New York City Job Growth: Healthy, but Divergent Across Sectors

James Orr
March 27, 2018

Recently-released employment data show job growth in New York City in 2017 was down only mildly from its pace in 2016 and is still above the comparable nationwide rate. On an average annual basis, employment in New York City expanded 2.0 percent in 2017 following a gain of 2.1 percent in 2016; these city growth rates, however, fall short of the 3.0 percent job growth rate in the city in 2015. For the state as a whole, job growth rates in each of the past two years were below those of the city and also slightly below the national rate, a pattern that has held for much of the roughly eight year period since the recovery of employment in New York got underway. This post examines these state and city employment trends and highlights the recent job performance in key sectors making up the New York City economy.
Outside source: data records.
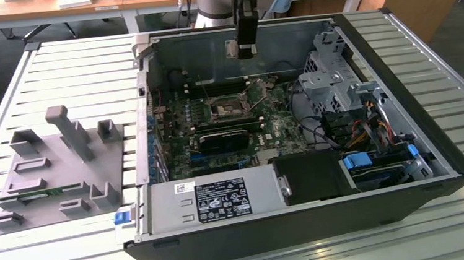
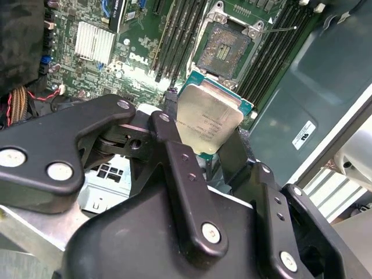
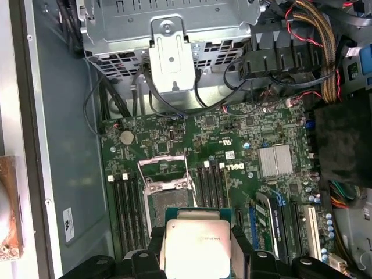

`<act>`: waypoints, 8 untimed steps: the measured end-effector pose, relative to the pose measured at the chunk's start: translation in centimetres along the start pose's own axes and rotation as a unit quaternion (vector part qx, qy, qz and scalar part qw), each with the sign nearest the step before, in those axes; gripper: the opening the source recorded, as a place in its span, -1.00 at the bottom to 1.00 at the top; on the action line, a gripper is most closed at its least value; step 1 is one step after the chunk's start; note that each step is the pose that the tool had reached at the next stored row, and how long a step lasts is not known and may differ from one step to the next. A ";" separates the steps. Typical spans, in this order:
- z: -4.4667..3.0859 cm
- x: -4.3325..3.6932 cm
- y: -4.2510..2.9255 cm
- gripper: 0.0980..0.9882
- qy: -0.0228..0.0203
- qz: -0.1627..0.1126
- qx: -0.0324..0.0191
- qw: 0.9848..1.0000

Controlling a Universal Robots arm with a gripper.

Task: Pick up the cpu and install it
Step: 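Place the cpu into insertion slot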

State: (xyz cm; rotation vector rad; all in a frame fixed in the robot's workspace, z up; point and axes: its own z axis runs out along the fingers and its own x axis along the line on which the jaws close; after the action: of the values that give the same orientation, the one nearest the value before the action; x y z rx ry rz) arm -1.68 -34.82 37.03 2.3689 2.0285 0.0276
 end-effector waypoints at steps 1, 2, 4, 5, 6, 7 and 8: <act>0.00 0.00 0.00 -0.02 0.000 0.001 0.000 1.000; 0.00 0.00 0.00 -0.02 0.000 0.002 0.000 1.000; 0.01 0.00 0.00 -0.02 0.000 0.005 0.000 1.000; 0.00 0.00 0.00 -0.02 0.000 0.007 0.000 1.000; 0.01 0.00 0.00 -0.02 0.000 0.010 0.000 1.000; 0.01 0.00 0.00 -0.02 0.000 0.012 0.000 1.000; 0.01 0.00 0.00 -0.02 0.000 0.015 0.000 1.000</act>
State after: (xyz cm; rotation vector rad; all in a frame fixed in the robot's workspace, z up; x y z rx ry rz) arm -1.68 -34.82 37.02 2.3986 1.9930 0.0271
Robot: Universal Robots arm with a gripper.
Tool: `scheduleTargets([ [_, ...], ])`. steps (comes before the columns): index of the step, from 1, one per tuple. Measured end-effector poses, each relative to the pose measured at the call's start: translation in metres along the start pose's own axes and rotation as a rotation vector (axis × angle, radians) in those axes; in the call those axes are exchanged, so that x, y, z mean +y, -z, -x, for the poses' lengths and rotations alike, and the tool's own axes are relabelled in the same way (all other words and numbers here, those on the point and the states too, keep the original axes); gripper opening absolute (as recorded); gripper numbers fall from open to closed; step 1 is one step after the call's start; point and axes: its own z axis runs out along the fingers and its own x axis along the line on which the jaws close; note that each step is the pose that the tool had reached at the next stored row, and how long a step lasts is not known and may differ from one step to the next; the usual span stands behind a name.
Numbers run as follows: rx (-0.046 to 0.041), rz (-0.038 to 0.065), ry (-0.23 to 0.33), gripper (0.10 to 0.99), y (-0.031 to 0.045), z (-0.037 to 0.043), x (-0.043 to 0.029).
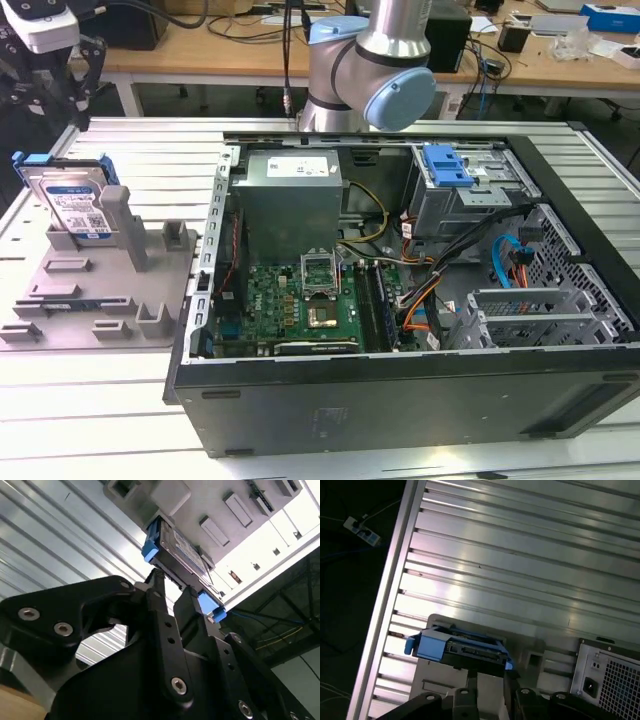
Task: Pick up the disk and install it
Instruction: 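Pick up the disk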
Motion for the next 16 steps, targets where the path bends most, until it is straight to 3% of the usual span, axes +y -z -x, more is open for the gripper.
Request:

Employment Trends in New York City and New York State

The recovery of employment in New York City from the downturn and financial crisis began in late 2009 and has been quite strong compared to the nation. The figure below, also presented here, shows the robust recovery of employment in the city relative to both the nation and the state in this recovery. Job growth in the city had shown some weakness in late summer 2017, as discussed in an earlier post, but subsequent gains helped the city achieve healthy growth, 2.0 percent, for the year as a whole. In terms of job counts, the city added about 85,000 jobs in 2017 compared to just under 90,000 in 2016. The figure also indicates a declining rate of job growth in the past two years relative to the strong gains seen in 2014 and 2015 which roughly matched or exceeded 3.0 percent. In 2015, for instance, the city added 123,000 jobs. A measure of economic activity in the city also shows a pattern of strong though gradually slowing growth over the past several years.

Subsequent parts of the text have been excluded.